# Police and Firefighters



## DennisB (Jan 2, 2008)

I have been searching for someone that can produce Police and Firefighters in 1/24 scale. I have found some but they are either in 1/29 (too short) or in 1/20(way too large). I have finally found someone that can produce them in 1/24 at an affordable price. Specifically I was looking for motorcycle cops for my 1/24 Maisto Harleys. Is anyone else interested? Regards, Dennis.


----------



## Paulus (May 31, 2008)

Dennis, there is a seller on Ebay that sells a few own made resin firefighters, policemen, medics and K9 dogs in 1:24 / 1:25 scale. Moreover he sells detail parts for emergency vehicles and equipment as loose hats, helmets, bags, radio's, crimescene kits, sirenes, lights etc. No motorcycle cops but I think he has some interesting items you (and others) could be interested in. 
See: http://stores.ebay.com/3inchesunder 

(I have no relation with this seller, nor did I ever bought from him, it is just something that I came accross during my searches on Ebay).


----------



## Dave Meashey (Jan 2, 2008)

Dennis; 

Going along with what Paulus recommended, you may also want to check sites that cater to the 1:24 and 1:25 vehicle crowd. They may also offer some police and firefighter figures to go with the vehicles.
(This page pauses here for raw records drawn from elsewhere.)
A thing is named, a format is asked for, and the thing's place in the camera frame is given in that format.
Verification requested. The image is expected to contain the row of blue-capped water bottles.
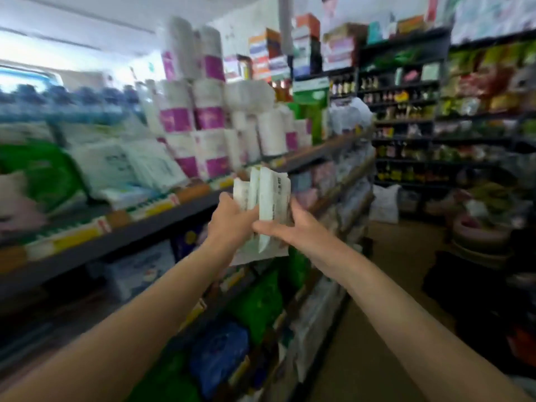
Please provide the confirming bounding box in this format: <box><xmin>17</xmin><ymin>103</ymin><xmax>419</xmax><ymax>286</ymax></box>
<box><xmin>0</xmin><ymin>83</ymin><xmax>141</xmax><ymax>127</ymax></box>

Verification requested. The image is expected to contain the person's right forearm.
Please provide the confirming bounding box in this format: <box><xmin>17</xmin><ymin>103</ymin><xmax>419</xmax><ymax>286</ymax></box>
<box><xmin>326</xmin><ymin>246</ymin><xmax>533</xmax><ymax>402</ymax></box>

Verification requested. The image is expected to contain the person's left forearm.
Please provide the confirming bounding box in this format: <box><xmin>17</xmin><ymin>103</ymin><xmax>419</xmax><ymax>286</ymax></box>
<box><xmin>0</xmin><ymin>242</ymin><xmax>236</xmax><ymax>402</ymax></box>

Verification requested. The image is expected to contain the dark metal shelf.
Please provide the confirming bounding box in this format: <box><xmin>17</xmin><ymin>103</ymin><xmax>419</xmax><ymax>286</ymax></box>
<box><xmin>0</xmin><ymin>128</ymin><xmax>379</xmax><ymax>402</ymax></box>

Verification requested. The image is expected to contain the stack of pink basins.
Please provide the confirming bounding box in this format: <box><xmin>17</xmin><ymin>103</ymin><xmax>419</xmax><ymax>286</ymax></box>
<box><xmin>452</xmin><ymin>213</ymin><xmax>514</xmax><ymax>265</ymax></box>

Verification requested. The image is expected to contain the stack of green tissue packs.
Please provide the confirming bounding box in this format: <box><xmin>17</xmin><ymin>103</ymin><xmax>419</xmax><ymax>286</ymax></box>
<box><xmin>125</xmin><ymin>246</ymin><xmax>313</xmax><ymax>402</ymax></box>

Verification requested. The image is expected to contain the row of pale tissue packs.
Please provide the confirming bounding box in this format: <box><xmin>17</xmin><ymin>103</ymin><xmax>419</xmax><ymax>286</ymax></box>
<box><xmin>104</xmin><ymin>141</ymin><xmax>376</xmax><ymax>303</ymax></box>

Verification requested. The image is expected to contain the person's left hand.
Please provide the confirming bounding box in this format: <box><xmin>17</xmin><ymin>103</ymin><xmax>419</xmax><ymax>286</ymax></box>
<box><xmin>207</xmin><ymin>191</ymin><xmax>261</xmax><ymax>259</ymax></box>

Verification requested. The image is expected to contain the stack of white roll packs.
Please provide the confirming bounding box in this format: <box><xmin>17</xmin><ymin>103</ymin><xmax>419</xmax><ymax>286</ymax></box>
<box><xmin>288</xmin><ymin>275</ymin><xmax>349</xmax><ymax>382</ymax></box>

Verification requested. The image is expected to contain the white sack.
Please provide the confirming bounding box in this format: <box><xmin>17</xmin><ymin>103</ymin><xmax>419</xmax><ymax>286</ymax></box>
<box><xmin>370</xmin><ymin>183</ymin><xmax>403</xmax><ymax>225</ymax></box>

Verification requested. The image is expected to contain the blue tissue pack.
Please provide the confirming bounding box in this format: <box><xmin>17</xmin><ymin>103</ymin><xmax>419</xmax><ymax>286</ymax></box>
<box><xmin>188</xmin><ymin>319</ymin><xmax>252</xmax><ymax>399</ymax></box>

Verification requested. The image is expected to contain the green white carton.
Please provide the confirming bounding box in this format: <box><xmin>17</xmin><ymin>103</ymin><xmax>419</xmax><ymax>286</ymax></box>
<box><xmin>291</xmin><ymin>75</ymin><xmax>332</xmax><ymax>108</ymax></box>

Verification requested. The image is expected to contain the stack of orange white boxes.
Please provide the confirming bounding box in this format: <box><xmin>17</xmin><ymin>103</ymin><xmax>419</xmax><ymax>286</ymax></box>
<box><xmin>223</xmin><ymin>12</ymin><xmax>370</xmax><ymax>83</ymax></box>

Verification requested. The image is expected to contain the person's right hand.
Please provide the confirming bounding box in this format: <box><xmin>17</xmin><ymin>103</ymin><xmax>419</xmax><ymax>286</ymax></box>
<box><xmin>252</xmin><ymin>196</ymin><xmax>349</xmax><ymax>281</ymax></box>

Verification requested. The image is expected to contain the white plastic wrapped bundle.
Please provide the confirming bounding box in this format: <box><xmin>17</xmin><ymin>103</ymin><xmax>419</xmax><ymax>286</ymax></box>
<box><xmin>328</xmin><ymin>97</ymin><xmax>374</xmax><ymax>135</ymax></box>

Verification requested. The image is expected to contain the stack of purple-label toilet rolls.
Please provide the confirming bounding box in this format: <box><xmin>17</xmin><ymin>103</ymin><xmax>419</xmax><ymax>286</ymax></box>
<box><xmin>135</xmin><ymin>16</ymin><xmax>313</xmax><ymax>181</ymax></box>

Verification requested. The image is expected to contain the black plastic bag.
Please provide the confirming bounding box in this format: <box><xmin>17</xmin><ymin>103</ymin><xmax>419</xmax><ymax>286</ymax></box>
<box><xmin>422</xmin><ymin>250</ymin><xmax>536</xmax><ymax>374</ymax></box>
I know there are 1920s gangster and 1950s - 60s street rod figures made to pose with the vehicles, but I can't recall the name of the company at the moment. I have seen those figures at ECLSTS. 

I think the Just Plain Folk line were originally 1:24. I see that they offer both police and fire fighters. I am not sure whether they are the correct era for you. Here is a link to their home page: http://www.justplainfolkfigures.com/index.htm

Best of luck on your search, David Meashey


----------